Speed read: Chemicals in 3D Vision
We perceive ourselves and the world around us in three dimensions, and this same point of view is crucial for understanding the way in which chemicals operate in living systems. Well-established theories predicted how atoms arrange themselves in molecules, but chemists still regarded many complex molecules involved in vital biological processes as if they were rigid. By revealing ways in which these molecules prefer to shape up in real life, the two recipients of the 1969 Nobel Prize in Chemistry transformed the way in which chemists viewed the materials they studied.
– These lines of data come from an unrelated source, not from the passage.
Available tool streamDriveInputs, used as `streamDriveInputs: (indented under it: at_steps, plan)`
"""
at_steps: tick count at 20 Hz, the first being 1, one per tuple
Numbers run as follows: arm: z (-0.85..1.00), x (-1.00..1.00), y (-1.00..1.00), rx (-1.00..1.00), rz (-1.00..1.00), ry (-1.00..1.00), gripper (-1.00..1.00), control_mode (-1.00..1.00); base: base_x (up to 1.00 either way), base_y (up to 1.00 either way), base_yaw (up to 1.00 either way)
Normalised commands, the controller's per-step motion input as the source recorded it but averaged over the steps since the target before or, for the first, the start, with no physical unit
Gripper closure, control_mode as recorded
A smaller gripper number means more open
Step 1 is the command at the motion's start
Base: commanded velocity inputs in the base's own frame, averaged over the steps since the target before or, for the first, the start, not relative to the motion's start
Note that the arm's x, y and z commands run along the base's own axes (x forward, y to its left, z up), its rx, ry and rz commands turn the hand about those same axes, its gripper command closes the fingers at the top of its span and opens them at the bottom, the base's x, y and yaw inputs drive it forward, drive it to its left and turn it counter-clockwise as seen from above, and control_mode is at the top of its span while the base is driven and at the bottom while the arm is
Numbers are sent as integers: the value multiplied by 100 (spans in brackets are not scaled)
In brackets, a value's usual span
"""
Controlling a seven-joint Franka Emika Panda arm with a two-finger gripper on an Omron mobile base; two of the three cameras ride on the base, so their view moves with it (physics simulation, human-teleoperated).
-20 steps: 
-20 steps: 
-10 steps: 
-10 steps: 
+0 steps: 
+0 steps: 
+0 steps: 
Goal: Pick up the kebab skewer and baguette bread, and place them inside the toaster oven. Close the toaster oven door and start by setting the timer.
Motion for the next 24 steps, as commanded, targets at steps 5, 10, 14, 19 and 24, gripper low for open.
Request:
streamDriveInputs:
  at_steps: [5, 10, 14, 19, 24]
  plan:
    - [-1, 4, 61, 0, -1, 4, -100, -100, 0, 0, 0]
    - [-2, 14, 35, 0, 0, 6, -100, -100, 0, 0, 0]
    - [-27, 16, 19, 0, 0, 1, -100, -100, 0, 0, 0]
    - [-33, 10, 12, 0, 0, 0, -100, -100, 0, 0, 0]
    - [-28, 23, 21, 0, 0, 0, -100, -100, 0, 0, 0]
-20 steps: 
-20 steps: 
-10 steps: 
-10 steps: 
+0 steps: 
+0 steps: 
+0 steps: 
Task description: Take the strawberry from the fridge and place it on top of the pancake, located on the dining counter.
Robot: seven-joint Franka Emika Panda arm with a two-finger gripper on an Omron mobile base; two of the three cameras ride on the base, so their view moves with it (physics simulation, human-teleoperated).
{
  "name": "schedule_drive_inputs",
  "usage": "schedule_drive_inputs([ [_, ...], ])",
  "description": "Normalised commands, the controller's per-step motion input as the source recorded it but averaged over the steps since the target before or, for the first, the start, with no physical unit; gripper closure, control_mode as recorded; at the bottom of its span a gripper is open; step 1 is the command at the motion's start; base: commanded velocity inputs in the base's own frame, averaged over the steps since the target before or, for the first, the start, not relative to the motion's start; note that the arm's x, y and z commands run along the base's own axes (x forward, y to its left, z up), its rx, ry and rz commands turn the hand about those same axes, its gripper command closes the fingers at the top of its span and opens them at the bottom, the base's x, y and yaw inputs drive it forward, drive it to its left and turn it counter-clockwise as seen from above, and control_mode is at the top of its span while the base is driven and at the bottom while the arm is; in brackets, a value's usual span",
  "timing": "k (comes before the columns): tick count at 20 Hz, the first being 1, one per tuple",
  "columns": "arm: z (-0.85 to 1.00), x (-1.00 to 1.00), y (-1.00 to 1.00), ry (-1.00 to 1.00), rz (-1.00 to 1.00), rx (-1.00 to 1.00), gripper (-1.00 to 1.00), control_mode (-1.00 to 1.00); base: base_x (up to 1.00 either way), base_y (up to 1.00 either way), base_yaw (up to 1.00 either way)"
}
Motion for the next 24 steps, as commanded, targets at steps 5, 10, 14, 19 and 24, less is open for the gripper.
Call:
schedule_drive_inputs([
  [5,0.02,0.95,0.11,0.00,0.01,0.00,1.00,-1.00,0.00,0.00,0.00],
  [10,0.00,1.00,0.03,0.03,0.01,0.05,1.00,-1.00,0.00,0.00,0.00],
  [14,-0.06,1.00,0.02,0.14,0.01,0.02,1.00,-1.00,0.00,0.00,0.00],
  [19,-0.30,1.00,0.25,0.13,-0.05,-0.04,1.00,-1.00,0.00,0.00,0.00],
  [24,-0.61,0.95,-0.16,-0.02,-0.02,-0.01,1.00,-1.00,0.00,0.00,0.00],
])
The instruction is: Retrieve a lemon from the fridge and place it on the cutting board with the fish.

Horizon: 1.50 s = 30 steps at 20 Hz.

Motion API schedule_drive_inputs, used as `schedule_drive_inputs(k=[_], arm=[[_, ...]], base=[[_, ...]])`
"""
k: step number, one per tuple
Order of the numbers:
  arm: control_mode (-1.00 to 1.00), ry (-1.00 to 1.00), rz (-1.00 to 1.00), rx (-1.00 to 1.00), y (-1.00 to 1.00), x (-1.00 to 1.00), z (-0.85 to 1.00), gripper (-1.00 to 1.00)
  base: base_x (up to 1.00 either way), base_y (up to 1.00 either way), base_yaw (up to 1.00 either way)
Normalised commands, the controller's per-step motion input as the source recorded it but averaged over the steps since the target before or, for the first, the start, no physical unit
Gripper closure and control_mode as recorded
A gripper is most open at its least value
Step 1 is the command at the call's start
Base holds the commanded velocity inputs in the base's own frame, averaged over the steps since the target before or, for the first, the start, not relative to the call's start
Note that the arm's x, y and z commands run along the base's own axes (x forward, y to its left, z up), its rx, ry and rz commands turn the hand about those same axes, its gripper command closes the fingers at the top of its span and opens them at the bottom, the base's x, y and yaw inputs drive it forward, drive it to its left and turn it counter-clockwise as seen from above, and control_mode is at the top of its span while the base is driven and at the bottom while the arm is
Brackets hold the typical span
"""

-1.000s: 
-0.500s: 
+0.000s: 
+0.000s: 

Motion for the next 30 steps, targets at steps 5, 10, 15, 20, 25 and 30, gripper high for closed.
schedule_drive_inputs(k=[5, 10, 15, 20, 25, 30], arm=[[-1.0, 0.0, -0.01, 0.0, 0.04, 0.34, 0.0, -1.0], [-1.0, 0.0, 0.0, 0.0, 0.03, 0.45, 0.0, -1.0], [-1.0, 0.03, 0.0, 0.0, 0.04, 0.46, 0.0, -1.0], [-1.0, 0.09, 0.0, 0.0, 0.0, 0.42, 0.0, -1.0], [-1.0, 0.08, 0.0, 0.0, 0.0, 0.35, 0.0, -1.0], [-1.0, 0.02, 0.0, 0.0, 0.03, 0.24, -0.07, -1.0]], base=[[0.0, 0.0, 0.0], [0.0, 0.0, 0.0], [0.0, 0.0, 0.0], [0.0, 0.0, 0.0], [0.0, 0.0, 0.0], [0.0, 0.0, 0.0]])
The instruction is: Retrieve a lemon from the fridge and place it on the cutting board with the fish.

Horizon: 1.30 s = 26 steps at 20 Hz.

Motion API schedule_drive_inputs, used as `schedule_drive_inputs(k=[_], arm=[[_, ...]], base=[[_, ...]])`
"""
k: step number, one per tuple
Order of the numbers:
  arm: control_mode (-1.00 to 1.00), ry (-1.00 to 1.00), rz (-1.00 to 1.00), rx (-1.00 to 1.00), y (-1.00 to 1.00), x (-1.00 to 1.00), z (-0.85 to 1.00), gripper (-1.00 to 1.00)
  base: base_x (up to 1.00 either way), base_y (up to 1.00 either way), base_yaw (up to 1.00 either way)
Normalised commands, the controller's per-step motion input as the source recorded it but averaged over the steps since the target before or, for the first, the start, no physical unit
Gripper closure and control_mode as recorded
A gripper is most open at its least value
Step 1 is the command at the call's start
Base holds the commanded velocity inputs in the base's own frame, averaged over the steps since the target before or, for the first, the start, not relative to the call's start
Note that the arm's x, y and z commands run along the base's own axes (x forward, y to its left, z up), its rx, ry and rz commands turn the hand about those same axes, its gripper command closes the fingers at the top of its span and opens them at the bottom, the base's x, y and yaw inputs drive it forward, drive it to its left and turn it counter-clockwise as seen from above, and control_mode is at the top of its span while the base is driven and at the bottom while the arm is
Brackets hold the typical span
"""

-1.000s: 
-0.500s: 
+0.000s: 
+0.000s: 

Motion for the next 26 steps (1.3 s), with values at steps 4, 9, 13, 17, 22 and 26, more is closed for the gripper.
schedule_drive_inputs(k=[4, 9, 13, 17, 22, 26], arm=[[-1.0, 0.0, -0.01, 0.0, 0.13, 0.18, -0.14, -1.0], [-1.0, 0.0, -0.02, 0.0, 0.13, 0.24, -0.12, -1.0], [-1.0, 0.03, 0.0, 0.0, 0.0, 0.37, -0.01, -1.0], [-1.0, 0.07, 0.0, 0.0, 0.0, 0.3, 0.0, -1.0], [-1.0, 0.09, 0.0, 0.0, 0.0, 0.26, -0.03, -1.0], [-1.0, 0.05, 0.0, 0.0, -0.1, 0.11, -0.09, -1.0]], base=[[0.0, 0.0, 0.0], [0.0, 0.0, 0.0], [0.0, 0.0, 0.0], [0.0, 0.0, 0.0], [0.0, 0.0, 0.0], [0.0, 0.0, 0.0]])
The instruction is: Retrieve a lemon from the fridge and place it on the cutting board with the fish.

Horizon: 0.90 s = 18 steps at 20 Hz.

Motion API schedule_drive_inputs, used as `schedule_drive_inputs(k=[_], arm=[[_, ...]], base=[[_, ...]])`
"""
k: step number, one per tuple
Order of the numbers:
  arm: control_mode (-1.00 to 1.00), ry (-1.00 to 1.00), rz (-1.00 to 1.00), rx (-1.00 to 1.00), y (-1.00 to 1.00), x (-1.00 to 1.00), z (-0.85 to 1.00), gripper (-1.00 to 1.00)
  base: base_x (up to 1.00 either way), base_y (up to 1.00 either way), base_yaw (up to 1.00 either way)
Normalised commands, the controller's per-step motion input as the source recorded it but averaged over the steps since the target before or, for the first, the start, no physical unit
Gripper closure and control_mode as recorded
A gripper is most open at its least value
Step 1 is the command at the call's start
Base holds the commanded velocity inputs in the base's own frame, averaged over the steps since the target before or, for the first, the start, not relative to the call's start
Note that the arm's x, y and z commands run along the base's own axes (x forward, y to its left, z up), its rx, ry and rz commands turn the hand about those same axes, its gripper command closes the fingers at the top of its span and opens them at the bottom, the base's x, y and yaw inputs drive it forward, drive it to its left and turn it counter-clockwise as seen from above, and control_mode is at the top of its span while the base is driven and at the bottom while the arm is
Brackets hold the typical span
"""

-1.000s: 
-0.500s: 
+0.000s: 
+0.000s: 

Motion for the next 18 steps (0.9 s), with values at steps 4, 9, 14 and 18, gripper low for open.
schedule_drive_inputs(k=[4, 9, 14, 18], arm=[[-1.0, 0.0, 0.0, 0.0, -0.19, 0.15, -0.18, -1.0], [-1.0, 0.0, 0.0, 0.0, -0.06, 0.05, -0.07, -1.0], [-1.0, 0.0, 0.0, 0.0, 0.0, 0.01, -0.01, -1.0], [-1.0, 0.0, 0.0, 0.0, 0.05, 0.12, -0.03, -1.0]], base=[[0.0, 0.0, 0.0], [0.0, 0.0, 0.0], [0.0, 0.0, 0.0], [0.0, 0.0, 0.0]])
Odd Hassel had limited success analysing the structure and properties of simple molecules, until he used a technique that fires electrons at a sample and creates an interference pattern characteristic of the molecule in question. The focus of his attention was cyclohexane, a compound that in two dimensions is represented by a hexagonal ring of carbon atoms, but their electron interference patterns revealed a more complex geometry. The molecule assumes two forms, one chair-shaped and rigid, the other more flexible and boat-shaped. As it turns out, his observations confirmed an unpopular and unproved hypothesis that had been made at the end of the previous century, but what Hassel also observed was how easily these two forms are interchangeable. When the cyclohexane molecule is alone it prefers to assume the chair conformation, but in the presence of other molecules it rapidly adopts the boat formation. The different conformations arise from each atom in a molecule being surrounded by a host of attractive and repulsive forces coming from their charged constituents, and they respond by twisting or bending around the chemical bonds that hold them together, until they each reach a position they find favourable and stable in their environment.
Hassel’s view of cyclohexane went largely unnoticed until Derek Barton extended his ideas to more complex compounds. In a modest four-page article published in 1950, Barton proposed the shape of the cholesterol molecule and its chemical relatives, which contain several rings of carbon joined together. More importantly, he proposed that different configurations of these molecules affect fundamental characteristics, such as their stability and the speed in which they react with other molecules. Barton’s observations almost immediately solved the problems chemists had in grasping inexplicable details about the behaviour of chemicals. Chemists could now identify the conformation of even the most complex molecules and use this information to understand how they behave and interact with each other, adding a new and crucial dimension to their chemical analyses.